— YOUR ASSIGNMENT —
Among the records below, how many lines contain "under"? State the number and nothing more.

— DATA —

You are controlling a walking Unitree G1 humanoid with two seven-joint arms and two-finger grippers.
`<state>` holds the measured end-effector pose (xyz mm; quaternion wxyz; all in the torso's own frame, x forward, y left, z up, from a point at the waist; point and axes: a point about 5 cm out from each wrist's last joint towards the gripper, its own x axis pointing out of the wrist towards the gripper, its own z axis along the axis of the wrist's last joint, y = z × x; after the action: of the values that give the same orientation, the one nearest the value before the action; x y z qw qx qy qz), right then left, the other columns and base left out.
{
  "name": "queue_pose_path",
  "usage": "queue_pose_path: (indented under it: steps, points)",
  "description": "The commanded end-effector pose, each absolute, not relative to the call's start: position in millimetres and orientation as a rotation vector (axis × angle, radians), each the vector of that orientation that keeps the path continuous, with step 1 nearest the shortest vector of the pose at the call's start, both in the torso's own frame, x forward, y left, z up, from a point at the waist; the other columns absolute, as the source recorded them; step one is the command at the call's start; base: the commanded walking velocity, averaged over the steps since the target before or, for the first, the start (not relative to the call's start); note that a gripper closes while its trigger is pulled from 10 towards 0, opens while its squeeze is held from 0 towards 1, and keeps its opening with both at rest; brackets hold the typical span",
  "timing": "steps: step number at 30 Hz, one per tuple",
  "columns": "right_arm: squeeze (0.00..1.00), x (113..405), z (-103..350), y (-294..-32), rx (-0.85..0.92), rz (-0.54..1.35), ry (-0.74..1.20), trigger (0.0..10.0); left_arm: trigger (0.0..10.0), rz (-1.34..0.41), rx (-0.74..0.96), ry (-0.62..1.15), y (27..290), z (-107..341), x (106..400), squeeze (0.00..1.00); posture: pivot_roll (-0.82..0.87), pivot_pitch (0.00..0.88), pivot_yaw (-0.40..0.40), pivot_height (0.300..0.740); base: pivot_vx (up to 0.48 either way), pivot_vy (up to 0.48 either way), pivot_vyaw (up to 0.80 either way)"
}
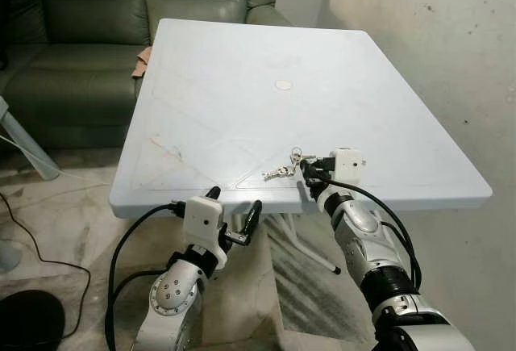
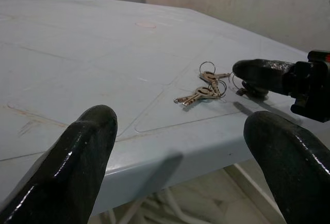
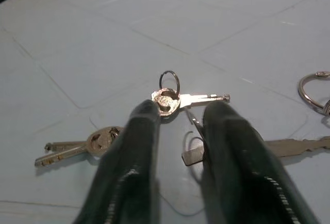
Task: Hang keys on a hook
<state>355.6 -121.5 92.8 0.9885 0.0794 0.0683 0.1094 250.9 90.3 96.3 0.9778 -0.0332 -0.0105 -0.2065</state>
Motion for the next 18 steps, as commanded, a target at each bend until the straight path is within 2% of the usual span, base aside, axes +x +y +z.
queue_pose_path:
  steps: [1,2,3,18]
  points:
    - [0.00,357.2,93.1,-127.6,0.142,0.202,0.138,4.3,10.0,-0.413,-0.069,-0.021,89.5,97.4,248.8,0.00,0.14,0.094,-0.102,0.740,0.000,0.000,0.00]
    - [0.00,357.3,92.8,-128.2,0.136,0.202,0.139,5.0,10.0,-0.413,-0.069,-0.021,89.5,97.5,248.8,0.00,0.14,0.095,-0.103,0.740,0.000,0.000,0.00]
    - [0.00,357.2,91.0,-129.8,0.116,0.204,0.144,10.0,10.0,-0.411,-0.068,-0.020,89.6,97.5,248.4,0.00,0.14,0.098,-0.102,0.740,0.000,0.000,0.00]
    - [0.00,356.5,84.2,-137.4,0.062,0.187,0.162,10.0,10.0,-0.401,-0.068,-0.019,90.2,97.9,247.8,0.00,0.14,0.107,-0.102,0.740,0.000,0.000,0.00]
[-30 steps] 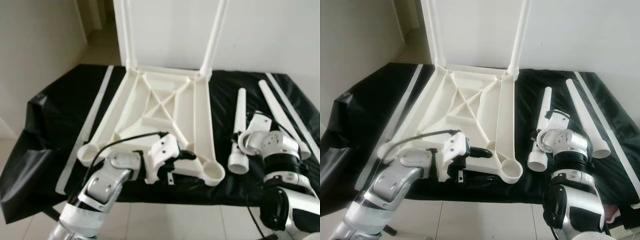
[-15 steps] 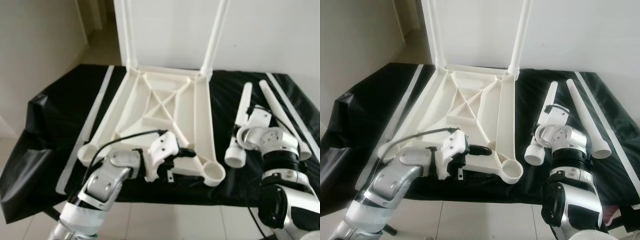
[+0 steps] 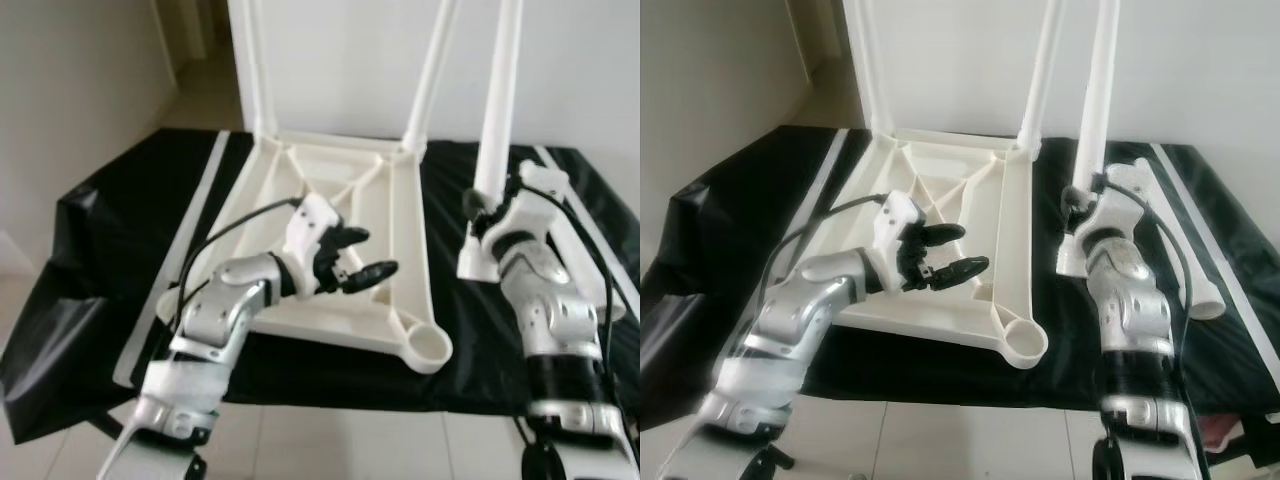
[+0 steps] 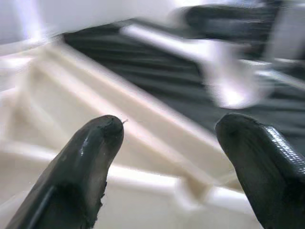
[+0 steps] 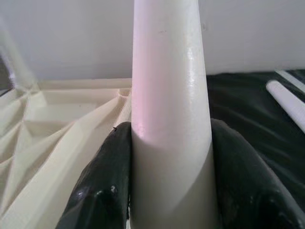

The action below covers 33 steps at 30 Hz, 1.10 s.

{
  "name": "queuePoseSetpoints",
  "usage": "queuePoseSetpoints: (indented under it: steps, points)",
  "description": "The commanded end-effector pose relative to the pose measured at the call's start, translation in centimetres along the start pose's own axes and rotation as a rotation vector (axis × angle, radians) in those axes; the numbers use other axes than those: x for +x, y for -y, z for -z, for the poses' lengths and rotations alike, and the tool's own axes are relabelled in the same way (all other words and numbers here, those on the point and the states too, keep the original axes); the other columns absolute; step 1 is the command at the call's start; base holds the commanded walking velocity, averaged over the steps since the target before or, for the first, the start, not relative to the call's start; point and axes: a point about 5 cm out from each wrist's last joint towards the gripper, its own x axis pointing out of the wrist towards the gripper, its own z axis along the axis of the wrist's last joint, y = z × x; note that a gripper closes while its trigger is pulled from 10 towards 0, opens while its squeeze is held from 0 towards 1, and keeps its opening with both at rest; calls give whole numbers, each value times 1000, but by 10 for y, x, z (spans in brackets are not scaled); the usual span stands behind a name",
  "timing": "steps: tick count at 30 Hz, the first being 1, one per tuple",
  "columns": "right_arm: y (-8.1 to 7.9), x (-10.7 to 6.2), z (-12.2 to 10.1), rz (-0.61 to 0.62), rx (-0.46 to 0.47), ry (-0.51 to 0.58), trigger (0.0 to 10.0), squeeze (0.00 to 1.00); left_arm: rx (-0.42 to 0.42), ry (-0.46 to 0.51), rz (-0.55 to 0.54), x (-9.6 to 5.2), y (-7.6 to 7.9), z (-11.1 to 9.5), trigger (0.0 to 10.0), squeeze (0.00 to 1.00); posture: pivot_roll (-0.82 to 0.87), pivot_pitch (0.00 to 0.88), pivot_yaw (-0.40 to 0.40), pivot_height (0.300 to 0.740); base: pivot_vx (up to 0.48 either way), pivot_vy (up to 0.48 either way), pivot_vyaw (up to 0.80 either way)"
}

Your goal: Building children table

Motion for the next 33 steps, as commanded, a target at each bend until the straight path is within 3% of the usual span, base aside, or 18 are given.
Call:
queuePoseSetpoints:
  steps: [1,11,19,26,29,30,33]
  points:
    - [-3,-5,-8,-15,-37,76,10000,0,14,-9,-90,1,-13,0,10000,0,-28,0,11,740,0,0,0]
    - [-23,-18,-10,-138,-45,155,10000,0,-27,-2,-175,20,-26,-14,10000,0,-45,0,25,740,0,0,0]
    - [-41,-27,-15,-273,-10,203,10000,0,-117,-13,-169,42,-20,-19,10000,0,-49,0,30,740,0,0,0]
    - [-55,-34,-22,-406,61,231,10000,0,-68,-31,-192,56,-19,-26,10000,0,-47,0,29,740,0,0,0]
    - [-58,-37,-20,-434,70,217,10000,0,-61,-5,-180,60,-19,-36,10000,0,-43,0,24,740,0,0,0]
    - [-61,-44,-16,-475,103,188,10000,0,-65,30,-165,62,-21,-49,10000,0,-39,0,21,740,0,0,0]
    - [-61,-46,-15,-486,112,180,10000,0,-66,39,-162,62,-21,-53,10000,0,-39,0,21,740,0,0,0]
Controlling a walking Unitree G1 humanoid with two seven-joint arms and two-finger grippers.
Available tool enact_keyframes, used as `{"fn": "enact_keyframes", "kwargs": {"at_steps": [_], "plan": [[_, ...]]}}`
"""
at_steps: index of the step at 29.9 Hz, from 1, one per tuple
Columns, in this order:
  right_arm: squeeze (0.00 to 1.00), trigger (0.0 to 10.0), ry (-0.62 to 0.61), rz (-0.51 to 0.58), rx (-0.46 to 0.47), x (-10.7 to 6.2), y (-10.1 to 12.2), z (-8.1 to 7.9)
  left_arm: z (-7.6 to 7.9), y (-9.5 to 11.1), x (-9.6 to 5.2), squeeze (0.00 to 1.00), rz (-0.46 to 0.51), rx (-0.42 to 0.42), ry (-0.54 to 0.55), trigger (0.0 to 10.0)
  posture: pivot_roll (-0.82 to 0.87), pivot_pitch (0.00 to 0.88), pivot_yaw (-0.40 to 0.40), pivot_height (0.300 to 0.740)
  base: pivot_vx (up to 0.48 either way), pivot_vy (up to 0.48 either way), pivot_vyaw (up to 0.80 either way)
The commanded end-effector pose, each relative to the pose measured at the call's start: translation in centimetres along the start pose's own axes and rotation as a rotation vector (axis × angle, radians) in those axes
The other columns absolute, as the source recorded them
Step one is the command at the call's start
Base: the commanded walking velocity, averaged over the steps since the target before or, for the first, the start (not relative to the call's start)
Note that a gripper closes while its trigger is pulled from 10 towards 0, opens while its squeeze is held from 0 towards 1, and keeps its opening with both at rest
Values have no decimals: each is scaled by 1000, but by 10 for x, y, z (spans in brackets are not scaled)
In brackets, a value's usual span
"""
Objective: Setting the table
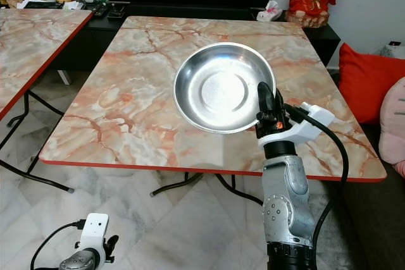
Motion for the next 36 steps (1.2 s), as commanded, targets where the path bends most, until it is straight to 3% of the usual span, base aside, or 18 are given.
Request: {"fn": "enact_keyframes", "kwargs": {"at_steps": [1,21,29,36], "plan": [[0,10000,8,19,-2,3,3,-3,-1,-4,-1,0,-15,-1,3,10000,-21,32,-16,740,262,0,0],[0,10000,-10,14,-11,4,2,-1,-1,-1,0,0,-5,-3,1,10000,-20,33,-13,740,318,0,0],[0,10000,-21,14,-18,3,2,1,-1,0,0,0,-2,0,-9,10000,-22,37,-9,740,0,0,0],[0,10000,-119,-9,-83,-7,5,16,-1,0,0,0,-2,4,-13,10000,-31,44,-2,740,0,0,0]]}}
Point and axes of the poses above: a point about 5 cm out from each wrist's last joint towards the gripper, its own x axis pointing out of the wrist towards the gripper, its own y axis along the axis of the wrist's last joint, z = x × y, the point moved 1 cm from there along x, pointing out of the wrist towards the gripper, and after that the axes turned 10 degrees about x, right-handed, at the moved point
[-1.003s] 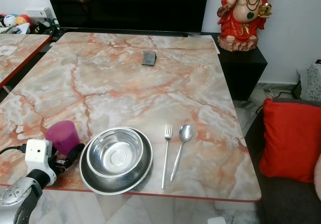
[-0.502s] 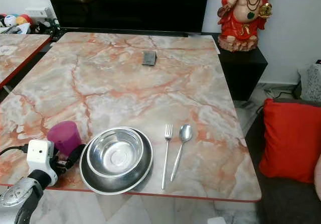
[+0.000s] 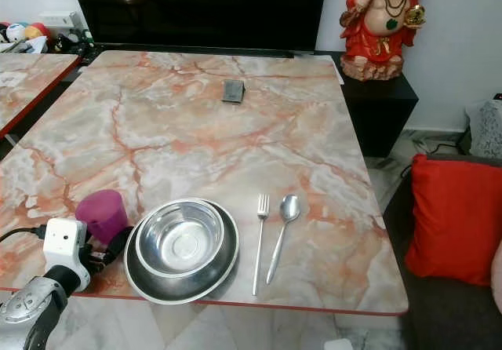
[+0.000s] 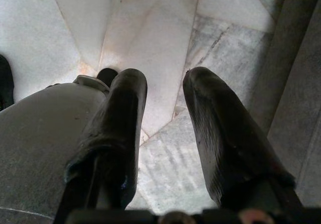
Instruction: Setting the table
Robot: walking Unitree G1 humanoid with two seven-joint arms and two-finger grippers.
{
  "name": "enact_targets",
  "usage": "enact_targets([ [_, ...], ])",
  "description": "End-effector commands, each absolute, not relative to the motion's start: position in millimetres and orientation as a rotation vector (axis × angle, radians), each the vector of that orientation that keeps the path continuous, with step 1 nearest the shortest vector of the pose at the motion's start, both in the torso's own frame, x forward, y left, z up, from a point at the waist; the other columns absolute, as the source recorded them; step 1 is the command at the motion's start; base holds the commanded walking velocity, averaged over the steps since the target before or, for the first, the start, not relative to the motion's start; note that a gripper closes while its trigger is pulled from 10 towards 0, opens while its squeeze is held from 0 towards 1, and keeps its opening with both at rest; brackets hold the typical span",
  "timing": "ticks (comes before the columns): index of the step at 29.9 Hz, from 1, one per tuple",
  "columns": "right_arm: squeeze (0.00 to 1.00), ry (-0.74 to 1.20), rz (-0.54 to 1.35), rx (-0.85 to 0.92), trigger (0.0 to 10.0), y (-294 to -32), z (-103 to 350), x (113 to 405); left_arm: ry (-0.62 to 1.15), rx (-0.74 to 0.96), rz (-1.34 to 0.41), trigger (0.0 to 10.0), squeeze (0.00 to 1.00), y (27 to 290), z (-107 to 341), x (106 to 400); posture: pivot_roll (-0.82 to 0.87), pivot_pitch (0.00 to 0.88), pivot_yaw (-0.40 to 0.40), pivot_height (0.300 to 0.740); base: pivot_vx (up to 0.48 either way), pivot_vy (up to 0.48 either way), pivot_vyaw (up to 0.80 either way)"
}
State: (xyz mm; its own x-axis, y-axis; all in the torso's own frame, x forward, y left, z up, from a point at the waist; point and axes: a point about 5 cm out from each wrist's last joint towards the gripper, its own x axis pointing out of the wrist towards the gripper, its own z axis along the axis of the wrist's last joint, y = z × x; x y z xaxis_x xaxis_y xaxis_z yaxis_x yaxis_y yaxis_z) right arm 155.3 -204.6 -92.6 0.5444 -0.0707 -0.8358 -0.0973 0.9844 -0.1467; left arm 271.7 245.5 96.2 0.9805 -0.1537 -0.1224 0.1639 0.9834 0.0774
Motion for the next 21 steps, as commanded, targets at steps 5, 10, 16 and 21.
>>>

— EXERCISE OUTPUT —
2